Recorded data
--- --- ---

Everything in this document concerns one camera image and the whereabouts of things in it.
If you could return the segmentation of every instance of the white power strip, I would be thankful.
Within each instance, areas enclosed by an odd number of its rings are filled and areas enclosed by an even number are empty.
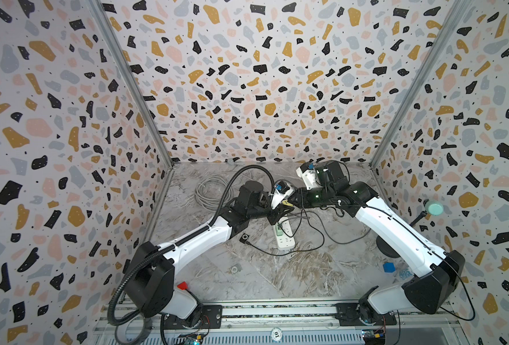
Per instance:
[[[292,236],[292,230],[287,217],[282,217],[275,225],[272,226],[272,229],[274,230],[275,241],[278,244],[279,250],[288,250],[295,246],[295,239],[289,237]]]

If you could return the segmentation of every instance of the black mounting plate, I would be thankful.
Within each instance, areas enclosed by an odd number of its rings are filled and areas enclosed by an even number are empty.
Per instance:
[[[356,311],[356,307],[358,303],[337,303],[335,307],[337,307],[337,314],[335,318],[339,320],[340,326],[367,326],[360,321],[358,318],[358,312]],[[396,325],[396,316],[391,314],[385,314],[385,322],[387,326]],[[379,319],[379,321],[375,322],[374,326],[382,326],[383,319]]]
[[[203,320],[203,326],[201,326],[201,331],[203,329],[214,329],[220,328],[222,324],[222,306],[221,305],[204,305],[203,310],[201,311],[201,320]],[[165,329],[184,329],[189,332],[195,331],[195,329],[185,328],[182,326],[182,322],[175,315],[168,316],[168,319],[164,321]]]

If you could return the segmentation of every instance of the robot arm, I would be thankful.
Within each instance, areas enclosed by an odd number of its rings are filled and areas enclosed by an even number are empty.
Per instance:
[[[288,202],[299,208],[333,205],[346,211],[375,231],[414,273],[412,279],[370,289],[359,300],[361,321],[373,323],[382,314],[408,307],[416,307],[426,314],[436,313],[456,289],[464,257],[457,251],[446,253],[420,235],[366,183],[350,184],[339,162],[323,162],[313,170],[319,186],[314,187],[310,182],[306,188],[292,193]]]
[[[363,322],[373,323],[382,314],[412,306],[434,314],[456,288],[465,264],[463,256],[457,251],[445,253],[417,233],[366,183],[350,184],[337,161],[316,166],[304,163],[297,174],[305,187],[280,181],[270,195],[260,183],[248,181],[241,186],[238,197],[222,208],[212,226],[201,224],[158,246],[150,242],[140,245],[131,267],[157,251],[163,250],[164,254],[139,271],[125,288],[139,312],[144,317],[160,312],[174,314],[184,326],[193,327],[200,318],[202,304],[191,293],[175,288],[175,273],[203,252],[242,232],[251,219],[266,217],[275,224],[294,209],[292,204],[306,209],[333,205],[346,211],[383,238],[414,272],[413,279],[371,288],[359,300],[358,312]]]

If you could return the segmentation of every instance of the marble floor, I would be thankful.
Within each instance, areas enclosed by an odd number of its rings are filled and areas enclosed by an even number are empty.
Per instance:
[[[284,178],[302,186],[295,170],[299,163],[260,163],[274,179]],[[151,242],[154,244],[181,236],[212,217],[213,212],[198,205],[194,199],[197,183],[216,173],[237,170],[244,164],[234,163],[179,163],[164,200]],[[363,181],[375,188],[367,166],[349,165],[352,181]],[[252,179],[269,188],[269,179],[256,169],[248,170]],[[233,187],[237,195],[239,186],[247,178],[238,178]],[[223,187],[211,186],[215,196]],[[322,218],[329,234],[339,242],[347,242],[364,234],[368,228],[348,215],[339,218],[334,211],[313,209]],[[309,214],[310,224],[321,230],[317,217]],[[299,220],[292,220],[295,229]],[[250,242],[272,253],[277,252],[273,231],[266,219],[251,221],[245,233]],[[337,245],[325,236],[324,245],[311,252],[273,257],[239,242],[239,236],[218,245],[192,261],[175,278],[176,283],[186,281],[190,290],[201,300],[242,300],[273,298],[341,297],[358,299],[370,287],[390,284],[395,280],[385,273],[382,264],[391,259],[385,257],[375,245],[376,234],[372,231],[365,238],[349,244]],[[295,235],[295,249],[317,247],[322,236],[303,220]],[[398,268],[405,266],[401,259],[393,260]],[[232,273],[232,266],[240,267]]]

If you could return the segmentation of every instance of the teal round object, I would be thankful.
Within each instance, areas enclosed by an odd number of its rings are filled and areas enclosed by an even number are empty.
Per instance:
[[[425,210],[433,216],[438,216],[444,212],[444,206],[439,202],[428,202]]]

--- --- ---

> **Try it**
Please go through the data above and copy each line containing the word "return".

> **Output below**
If you could return the segmentation of every instance of the white power strip, I would be thankful.
If you could return the segmentation of every instance of the black mounting plate, I would be thankful.
If you could return the segmentation of every instance of the robot arm, I would be thankful.
If you could return the segmentation of every instance of the marble floor, I would be thankful.
If you could return the segmentation of every instance of the teal round object, I would be thankful.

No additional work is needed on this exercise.